=== Begin Enclosure ===

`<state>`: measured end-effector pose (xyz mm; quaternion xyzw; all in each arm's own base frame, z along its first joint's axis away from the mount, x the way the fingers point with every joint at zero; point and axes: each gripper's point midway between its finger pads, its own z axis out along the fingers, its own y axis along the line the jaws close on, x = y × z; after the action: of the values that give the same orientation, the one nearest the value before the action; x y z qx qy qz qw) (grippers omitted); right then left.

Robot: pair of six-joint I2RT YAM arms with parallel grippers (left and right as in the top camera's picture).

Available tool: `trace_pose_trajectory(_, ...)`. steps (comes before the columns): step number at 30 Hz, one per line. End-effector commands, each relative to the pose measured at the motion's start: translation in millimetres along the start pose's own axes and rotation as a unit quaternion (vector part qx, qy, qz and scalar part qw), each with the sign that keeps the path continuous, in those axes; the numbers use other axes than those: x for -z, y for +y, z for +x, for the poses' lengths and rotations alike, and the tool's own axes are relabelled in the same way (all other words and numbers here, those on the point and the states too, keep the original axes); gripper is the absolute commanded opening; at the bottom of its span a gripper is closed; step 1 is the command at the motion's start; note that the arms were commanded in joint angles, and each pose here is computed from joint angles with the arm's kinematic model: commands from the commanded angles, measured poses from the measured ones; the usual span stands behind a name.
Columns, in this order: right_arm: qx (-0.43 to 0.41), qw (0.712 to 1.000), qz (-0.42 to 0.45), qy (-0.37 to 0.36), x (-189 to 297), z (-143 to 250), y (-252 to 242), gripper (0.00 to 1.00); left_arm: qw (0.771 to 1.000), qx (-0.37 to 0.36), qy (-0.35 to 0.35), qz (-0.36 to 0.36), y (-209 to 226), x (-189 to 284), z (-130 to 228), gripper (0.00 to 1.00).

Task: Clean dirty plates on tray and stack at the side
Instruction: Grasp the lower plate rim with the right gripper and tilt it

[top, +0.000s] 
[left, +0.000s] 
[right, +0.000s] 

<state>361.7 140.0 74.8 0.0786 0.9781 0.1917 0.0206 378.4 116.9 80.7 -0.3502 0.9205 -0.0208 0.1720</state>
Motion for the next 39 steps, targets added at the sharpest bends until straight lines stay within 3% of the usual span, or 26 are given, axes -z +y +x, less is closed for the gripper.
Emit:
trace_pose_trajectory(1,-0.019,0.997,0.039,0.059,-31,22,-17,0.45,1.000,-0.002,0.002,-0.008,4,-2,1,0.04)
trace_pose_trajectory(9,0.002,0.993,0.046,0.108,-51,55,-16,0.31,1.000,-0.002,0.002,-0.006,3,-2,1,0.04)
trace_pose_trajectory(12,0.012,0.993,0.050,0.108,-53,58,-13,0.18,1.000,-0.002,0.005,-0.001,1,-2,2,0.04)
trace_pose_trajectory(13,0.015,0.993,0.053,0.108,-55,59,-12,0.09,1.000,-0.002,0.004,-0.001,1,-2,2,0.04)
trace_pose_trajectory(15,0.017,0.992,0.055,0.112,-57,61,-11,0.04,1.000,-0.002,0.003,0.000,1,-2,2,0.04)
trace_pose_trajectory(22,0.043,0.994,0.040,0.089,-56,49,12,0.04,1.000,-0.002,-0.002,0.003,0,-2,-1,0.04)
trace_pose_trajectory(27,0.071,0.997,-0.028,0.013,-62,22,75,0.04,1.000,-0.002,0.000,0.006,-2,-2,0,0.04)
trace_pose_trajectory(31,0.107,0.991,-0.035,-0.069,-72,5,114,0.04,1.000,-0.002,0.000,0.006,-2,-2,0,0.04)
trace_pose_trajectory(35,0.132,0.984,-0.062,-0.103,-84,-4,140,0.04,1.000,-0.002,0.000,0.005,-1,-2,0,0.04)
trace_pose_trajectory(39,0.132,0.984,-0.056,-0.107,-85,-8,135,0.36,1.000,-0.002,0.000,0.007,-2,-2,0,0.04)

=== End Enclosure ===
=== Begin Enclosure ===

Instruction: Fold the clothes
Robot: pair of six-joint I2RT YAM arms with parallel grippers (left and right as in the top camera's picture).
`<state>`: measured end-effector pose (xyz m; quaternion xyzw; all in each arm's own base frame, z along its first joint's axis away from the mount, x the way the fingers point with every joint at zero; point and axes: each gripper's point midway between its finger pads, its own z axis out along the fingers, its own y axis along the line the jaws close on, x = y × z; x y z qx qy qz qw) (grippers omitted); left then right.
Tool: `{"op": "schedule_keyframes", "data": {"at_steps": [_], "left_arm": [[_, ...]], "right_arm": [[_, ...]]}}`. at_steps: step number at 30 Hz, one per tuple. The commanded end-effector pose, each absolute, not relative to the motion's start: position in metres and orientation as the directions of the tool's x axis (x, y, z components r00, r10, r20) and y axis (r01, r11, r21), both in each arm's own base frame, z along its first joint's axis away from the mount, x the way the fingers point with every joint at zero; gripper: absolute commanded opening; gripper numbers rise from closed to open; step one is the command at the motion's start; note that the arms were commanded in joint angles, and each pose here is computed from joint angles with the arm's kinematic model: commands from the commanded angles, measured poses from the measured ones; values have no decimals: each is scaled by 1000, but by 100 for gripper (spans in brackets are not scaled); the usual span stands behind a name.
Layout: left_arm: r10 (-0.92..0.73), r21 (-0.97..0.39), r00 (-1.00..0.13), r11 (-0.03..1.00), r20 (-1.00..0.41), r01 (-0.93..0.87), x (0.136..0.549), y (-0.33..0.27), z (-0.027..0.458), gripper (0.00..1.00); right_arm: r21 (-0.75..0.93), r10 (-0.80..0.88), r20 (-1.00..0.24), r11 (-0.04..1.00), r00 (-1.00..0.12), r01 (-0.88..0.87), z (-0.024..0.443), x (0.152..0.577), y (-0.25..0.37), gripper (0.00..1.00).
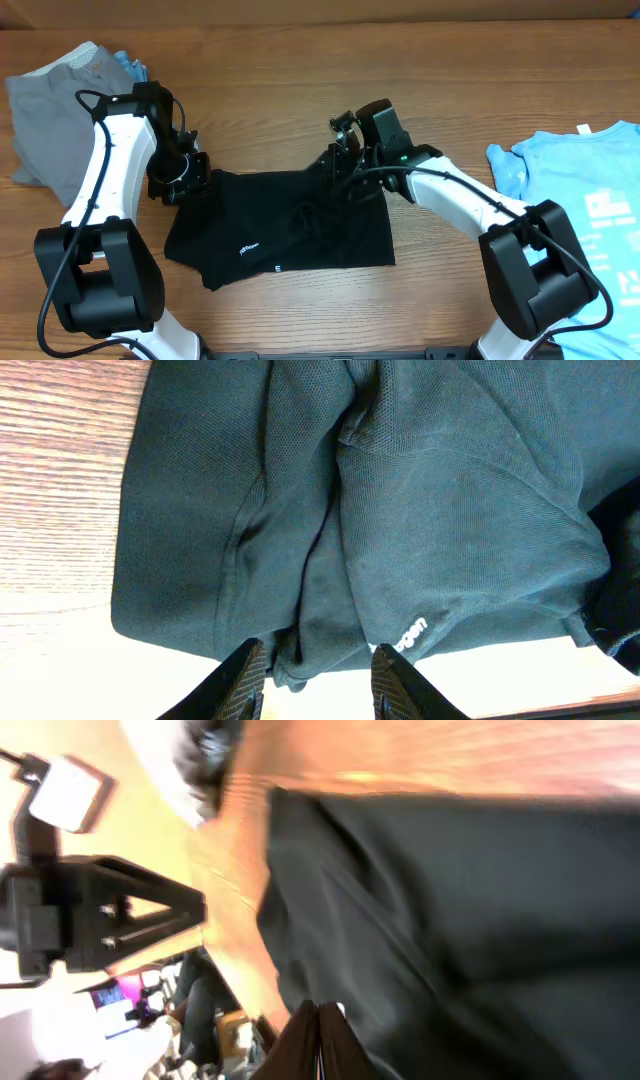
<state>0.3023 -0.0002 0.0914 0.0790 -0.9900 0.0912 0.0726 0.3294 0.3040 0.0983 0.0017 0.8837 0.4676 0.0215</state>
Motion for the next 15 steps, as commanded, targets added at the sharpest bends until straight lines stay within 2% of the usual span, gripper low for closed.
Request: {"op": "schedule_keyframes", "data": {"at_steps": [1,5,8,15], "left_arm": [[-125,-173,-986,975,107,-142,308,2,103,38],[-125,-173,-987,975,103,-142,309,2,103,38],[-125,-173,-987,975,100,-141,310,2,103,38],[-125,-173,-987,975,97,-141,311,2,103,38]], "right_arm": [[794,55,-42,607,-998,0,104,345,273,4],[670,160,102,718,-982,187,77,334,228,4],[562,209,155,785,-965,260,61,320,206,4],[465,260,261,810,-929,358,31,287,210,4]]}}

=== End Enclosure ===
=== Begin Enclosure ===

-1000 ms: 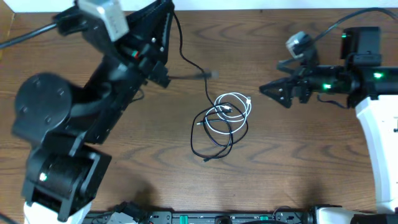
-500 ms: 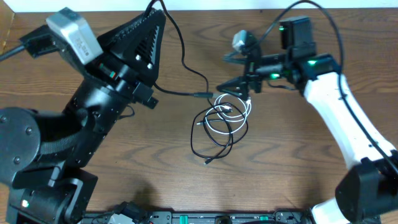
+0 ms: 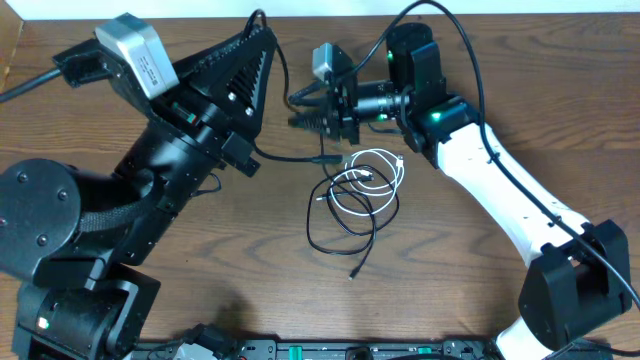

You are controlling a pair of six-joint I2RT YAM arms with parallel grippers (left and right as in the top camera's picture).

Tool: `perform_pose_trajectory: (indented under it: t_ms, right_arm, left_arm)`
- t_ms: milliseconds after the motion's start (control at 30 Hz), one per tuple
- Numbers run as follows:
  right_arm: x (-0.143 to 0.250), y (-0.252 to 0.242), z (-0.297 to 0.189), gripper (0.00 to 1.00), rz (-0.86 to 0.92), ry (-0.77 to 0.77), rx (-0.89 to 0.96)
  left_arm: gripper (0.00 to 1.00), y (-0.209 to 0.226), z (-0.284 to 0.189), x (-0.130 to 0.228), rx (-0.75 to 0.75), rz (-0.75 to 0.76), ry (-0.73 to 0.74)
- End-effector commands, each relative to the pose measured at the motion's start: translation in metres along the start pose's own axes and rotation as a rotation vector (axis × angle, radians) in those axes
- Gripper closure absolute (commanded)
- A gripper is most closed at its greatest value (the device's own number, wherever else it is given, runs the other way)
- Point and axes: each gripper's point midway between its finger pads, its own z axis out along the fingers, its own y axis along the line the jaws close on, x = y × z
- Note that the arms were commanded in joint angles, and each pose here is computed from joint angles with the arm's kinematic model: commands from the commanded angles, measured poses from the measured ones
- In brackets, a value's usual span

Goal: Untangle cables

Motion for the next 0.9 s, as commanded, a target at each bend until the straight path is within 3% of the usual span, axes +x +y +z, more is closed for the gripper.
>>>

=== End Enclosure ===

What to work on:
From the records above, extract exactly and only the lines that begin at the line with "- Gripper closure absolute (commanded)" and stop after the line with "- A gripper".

Solution to the problem:
- Gripper closure absolute (commanded)
- A gripper is most closed at its greatest value (the device's own number, wherever else it is given, runs the other way)

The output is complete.